Records from a dataset:
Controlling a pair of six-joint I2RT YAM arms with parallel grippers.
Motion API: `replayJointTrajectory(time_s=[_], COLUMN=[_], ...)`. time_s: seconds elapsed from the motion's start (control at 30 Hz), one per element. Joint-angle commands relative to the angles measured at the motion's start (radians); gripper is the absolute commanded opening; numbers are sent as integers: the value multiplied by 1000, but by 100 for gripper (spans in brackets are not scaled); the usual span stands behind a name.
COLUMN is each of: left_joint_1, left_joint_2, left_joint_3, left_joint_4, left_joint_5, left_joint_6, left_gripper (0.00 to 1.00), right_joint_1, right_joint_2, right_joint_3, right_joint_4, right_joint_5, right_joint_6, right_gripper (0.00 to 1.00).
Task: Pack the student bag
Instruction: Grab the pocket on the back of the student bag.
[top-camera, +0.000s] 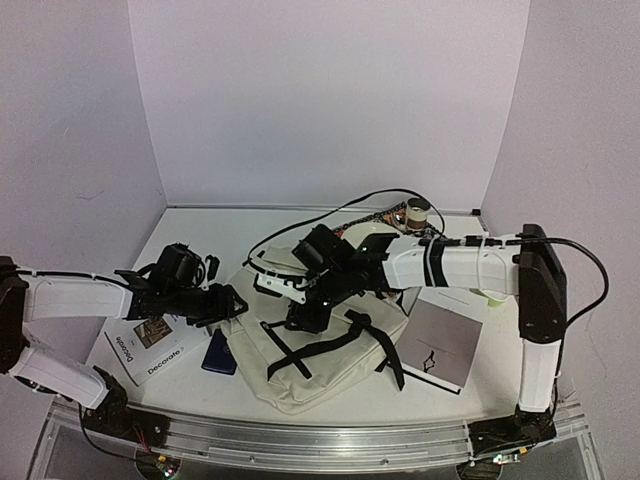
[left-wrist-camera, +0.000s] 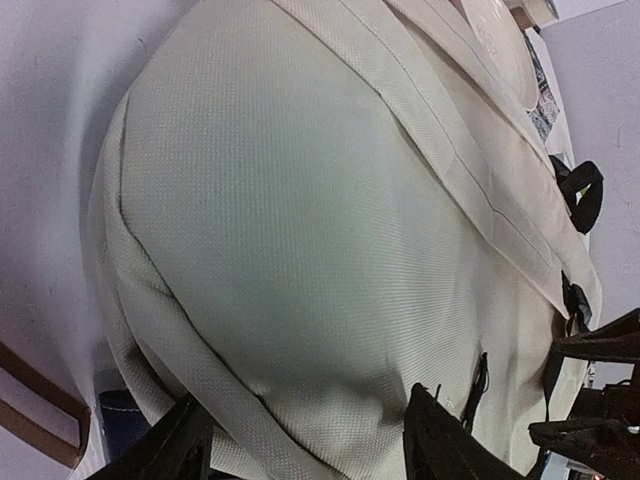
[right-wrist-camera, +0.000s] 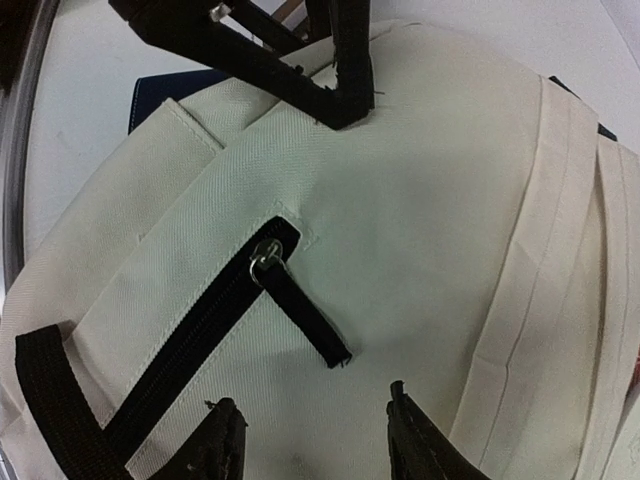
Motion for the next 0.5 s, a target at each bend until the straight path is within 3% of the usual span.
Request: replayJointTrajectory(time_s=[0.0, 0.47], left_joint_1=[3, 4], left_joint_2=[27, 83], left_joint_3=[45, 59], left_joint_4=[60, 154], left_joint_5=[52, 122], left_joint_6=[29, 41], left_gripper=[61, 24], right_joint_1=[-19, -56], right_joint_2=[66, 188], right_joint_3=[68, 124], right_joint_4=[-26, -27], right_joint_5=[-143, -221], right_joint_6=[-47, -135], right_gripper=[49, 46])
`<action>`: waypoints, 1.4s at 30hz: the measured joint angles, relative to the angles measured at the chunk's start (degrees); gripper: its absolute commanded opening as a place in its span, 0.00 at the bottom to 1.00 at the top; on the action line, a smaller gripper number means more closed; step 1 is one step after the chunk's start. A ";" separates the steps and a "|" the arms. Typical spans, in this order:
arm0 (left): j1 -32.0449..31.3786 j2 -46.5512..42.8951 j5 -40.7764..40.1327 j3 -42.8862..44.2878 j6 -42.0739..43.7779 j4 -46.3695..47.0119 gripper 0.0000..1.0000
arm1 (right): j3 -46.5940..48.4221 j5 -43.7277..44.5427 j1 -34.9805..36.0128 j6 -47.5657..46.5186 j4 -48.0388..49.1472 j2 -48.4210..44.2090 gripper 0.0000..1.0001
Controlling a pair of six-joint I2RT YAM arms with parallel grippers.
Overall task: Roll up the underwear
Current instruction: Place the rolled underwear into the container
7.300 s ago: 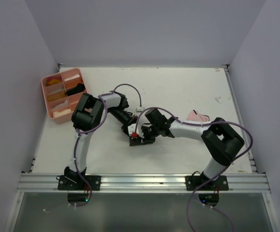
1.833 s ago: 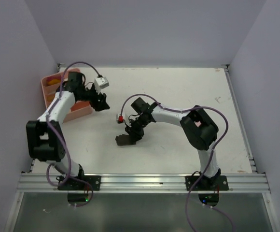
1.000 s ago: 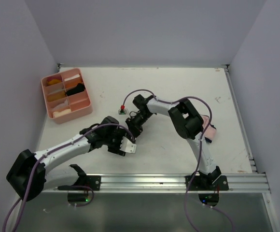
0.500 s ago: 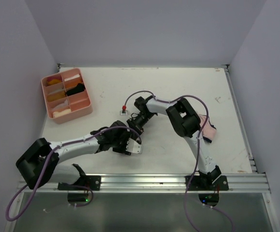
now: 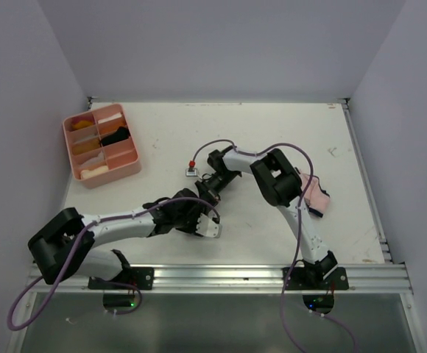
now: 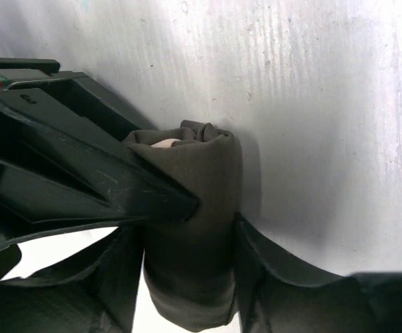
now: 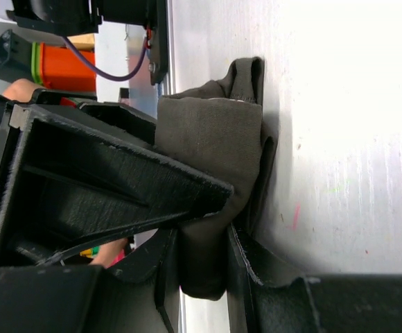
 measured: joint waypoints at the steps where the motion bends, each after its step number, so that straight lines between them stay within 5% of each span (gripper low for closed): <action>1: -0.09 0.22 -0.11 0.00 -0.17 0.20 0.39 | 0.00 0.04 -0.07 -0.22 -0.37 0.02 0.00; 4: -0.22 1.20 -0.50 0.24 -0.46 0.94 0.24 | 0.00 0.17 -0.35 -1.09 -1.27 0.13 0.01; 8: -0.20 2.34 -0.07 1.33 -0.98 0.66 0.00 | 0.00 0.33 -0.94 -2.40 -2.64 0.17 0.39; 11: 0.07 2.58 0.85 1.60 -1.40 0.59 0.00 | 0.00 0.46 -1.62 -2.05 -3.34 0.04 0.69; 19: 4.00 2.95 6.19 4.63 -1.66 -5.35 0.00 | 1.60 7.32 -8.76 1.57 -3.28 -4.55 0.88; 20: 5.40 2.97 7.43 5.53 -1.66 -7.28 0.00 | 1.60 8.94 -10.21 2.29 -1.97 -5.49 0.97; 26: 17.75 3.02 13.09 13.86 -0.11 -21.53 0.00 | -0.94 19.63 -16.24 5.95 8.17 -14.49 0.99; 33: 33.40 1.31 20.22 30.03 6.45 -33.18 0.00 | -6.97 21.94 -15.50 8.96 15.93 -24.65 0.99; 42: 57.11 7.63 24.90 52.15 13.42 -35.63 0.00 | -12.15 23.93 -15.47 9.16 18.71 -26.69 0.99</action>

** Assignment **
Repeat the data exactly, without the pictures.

** Expected answer **
Controlling a pair of six-joint I2RT YAM arms with parallel grippers.
Motion API: `replayJointTrajectory(time_s=[_], COLUMN=[_], ...)`. time_s: seconds elapsed from the motion's start (control at 30 Hz), one per element. Joint-angle commands relative to the angles measured at the motion's start (radians); gripper is the absolute commanded opening; numbers are sent as integers: the value multiplied by 1000, but by 100 for gripper (spans in brackets are not scaled); the usual span stands behind a name.
COLUMN is each of: left_joint_1, left_joint_2, left_joint_3, left_joint_4, left_joint_5, left_joint_6, left_gripper (0.00 to 1.00), right_joint_1, right_joint_2, right_joint_3, right_joint_4, right_joint_5, right_joint_6, right_gripper (0.00 to 1.00).
Task: Pack the student bag
Instruction: Grab the pocket on the back of the student bag.
[top-camera, +0.000s] 
[left-wrist-camera, +0.000s] 
[right-wrist-camera, +0.000s] 
Motion for the next 0.5 s, a target at each bend until the straight path is within 3% of the usual span.
Request: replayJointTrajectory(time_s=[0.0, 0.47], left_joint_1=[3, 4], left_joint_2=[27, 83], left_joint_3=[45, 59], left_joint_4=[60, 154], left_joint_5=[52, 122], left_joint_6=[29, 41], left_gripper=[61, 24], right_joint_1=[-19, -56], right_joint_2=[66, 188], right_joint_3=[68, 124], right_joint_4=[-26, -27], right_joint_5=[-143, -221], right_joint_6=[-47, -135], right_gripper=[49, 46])
`<action>`: waypoints, 1.4s at 30hz: the measured joint angles, relative to the angles measured at the chunk's start (degrees); gripper: its absolute commanded opening as a place in its span, 0.00 at the bottom to 1.00 at the top; on the action line, a smaller gripper number means more closed; step 1 is one step after the chunk's start. A ";" separates the steps and a "|" the arms. Typical spans, in this order:
arm0 (left): j1 -32.0449..31.3786 j2 -46.5512..42.8951 j5 -40.7764..40.1327 j3 -42.8862..44.2878 j6 -42.0739..43.7779 j4 -46.3695..47.0119 gripper 0.0000..1.0000
arm1 (right): j3 -46.5940..48.4221 j5 -43.7277..44.5427 j1 -34.9805..36.0128 j6 -47.5657..46.5186 j4 -48.0388..49.1472 j2 -48.4210..44.2090 gripper 0.0000..1.0001
Controlling a pair of six-joint I2RT YAM arms with parallel grippers.
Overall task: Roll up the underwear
Current instruction: Place the rolled underwear into the container
7.300 s ago: 
1.833 s ago: 
1.000 s ago: 
0.500 s ago: 
now: 
now: 
now: 
 measured: joint waypoints at the steps where the motion bends, each after its step number, so that straight lines between them stay within 5% of each span (gripper low for closed): <action>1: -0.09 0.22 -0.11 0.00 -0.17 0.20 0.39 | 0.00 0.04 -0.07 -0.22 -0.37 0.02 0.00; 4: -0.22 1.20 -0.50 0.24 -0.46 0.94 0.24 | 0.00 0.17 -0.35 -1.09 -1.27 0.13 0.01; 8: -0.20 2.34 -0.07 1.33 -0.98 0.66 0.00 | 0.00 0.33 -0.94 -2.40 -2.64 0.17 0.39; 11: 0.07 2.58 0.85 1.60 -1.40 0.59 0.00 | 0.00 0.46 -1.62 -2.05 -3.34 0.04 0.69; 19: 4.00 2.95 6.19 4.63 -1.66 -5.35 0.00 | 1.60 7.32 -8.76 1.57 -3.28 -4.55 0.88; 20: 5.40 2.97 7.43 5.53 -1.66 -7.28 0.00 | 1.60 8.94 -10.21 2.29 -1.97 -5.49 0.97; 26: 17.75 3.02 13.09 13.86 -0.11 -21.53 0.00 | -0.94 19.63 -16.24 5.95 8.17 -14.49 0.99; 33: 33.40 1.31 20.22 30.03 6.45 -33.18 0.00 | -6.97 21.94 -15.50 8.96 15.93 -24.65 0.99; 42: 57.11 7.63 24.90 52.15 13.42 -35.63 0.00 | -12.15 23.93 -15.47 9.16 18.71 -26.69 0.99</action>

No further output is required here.